(Sharecast News) - Document management and digital service provider Restore said in an update on Tuesday that its recent trading continued the positive momentum it reported in the first half, with "significant" contract wins and an expansion in activity levels.

The AIM-traded firm said revenue was performing "strongly", with the second half to-date tracking "well ahead" of the same period in 2021.

EBITDA was also showing strong growth despite the macroeconomic pressures of inflation and the uncertain commercial environment.

The board said Restore Technology was also growing "strongly", although at a lower rate than planned due to a slowing in the IT equipment market, associated with current global supply chain issues.

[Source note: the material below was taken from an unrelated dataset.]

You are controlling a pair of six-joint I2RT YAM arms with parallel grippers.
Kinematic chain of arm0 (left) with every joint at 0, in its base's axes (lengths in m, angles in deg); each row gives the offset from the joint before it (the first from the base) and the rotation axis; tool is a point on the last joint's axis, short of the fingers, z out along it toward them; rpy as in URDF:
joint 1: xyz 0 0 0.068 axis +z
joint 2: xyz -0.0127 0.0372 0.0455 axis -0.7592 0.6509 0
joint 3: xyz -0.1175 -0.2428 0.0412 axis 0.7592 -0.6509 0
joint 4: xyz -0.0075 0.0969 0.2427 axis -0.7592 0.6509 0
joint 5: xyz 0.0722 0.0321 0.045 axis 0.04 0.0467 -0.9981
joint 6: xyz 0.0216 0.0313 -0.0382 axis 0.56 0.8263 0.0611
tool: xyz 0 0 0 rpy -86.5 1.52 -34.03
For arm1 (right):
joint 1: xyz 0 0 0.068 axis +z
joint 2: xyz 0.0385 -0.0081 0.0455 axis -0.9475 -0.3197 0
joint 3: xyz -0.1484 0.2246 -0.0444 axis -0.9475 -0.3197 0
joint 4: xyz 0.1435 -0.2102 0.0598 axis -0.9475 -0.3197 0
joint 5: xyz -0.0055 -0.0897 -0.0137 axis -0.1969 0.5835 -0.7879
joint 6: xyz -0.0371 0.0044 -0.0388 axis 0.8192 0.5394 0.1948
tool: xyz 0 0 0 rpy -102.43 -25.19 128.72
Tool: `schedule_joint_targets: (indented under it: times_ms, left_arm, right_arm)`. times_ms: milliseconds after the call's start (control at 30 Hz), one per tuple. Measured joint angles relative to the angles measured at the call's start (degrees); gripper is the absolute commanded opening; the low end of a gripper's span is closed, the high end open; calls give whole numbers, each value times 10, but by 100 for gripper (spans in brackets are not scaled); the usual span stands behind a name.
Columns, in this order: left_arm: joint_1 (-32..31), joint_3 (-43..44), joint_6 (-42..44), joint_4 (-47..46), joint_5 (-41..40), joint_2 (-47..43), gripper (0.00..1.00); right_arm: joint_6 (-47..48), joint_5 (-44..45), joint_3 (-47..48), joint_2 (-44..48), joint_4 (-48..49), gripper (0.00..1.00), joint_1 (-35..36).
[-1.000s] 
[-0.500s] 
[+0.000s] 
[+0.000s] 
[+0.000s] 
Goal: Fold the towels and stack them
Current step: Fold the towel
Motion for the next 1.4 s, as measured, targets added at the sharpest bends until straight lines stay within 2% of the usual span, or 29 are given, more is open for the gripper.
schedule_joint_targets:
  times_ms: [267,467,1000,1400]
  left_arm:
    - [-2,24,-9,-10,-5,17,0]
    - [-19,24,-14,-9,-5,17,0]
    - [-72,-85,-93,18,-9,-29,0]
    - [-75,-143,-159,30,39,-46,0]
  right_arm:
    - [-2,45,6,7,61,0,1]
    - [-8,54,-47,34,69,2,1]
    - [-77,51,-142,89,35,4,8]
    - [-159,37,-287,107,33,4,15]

For the full 2022 financial year, Restore said it still expected "strong growth" in EBITDA despite inflationary pressures across the business and an impact of the lower-than-planned expansion of refurbished asset sales in Restore Technology resulting from IT market headwinds, which it expected to improve "substantially" in 2023.

Higher borrowing rates meant that interest expenses for 2022 were now anticipated to be £5m, up from £2.5m in 2021, although following its acquisition and the restoration of the dividend, its leverage was expected to be "comfortably within" the target range of 1.5 to 2x pro forma EBITDA at the end of the year.

Looking to 2023, the group said it still saw substantial growth potential across its organic and acquisition strategies, with opportunities to improve margins further through pricing and cost synergies.

Restore said it anticipated that net boxes-under-management would continue to grow strongly within the guided range of 1% to 2% for 2022 and 2023, as a result of reported new wins and organic growth from existing customers.

The group said it anticipated that its pricing in 2023 would reflect the cost inflation seen in 2022, with price negotiations "fully recovering the cost increases incurred" across people and other operating expenses.

In response to the inflationary environment, the group said it was targeting further cost reductions of at least £3m in 2023, spread across supplier rationalisation, cost of sales and operating overheads, with £1m of those savings already actioned.

The interest expense for 2023 would increase, the board added, despite an expected reduction in debt levels before any further acquisitions.

Restore said its acquisition pipeline for next year was "strong", with acquisition price levels expected to reduce reflecting the macroeconomic environment and the increasing cost of capital.

"Restore has achieved strong commercial momentum in 2022 and, whilst the current economic environment creates challenges, we are winning new business and are confident that we will continue to expand in 2023 with organic growth, complementary acquisitions, and a continued focus on costs," said chief executive officer Charles Bligh.

"I am delighted with the recent landmark wins by records management for the BBC and the Department for Work and Pensions, which together have a total contract value of over £30m and both of which were previously unvended opportunities that demonstrate that the underlying market continues to grow."

Bligh said that while recycled IT asset sales were growing more slowly than planned in the second half, it was a "near-term supply chain issue", with forecasts for PC shipments to grow in 2023 and onwards.

"The group is well-positioned to navigate the current macroeconomic uncertainty and with our highly cash generative business model that delivers essential services and saves customers money, we will emerge as an even larger and stronger business."

At 0818 GMT, shares in Restore were down 2.86% at 340p.